INSTRUCTIONS FOR THE TASK -> The response should be exactly the number of lines in the material below that contain the word "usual".

SUPPLIED INFORMATION ->
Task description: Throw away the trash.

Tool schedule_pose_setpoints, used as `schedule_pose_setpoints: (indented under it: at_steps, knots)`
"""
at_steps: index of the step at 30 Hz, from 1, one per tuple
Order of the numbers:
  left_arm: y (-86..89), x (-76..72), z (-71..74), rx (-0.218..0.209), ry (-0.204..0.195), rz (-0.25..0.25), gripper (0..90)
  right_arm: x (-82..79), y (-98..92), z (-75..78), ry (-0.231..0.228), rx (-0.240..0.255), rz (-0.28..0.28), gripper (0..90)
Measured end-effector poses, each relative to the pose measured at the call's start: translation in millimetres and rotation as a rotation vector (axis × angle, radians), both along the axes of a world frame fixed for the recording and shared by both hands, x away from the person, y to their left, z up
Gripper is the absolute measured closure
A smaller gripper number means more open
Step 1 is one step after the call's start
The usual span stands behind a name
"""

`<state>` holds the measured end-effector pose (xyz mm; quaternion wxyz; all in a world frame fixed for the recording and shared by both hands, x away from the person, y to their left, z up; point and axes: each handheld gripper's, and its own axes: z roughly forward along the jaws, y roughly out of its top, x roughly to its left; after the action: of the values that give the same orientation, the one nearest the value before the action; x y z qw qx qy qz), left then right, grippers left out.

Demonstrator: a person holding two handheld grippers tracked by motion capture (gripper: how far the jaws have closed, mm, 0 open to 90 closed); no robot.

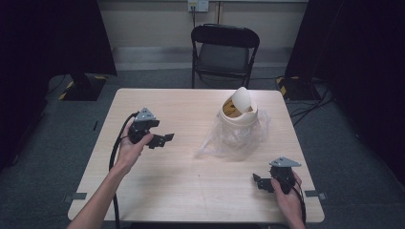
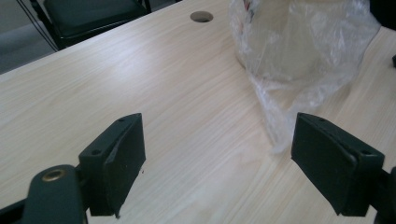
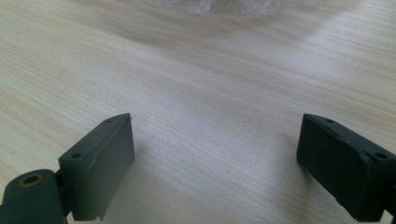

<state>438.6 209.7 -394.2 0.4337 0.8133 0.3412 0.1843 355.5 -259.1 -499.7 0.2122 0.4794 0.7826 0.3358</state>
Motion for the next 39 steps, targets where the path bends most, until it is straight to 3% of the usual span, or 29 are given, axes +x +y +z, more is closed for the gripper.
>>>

YOUR RESPONSE -> 2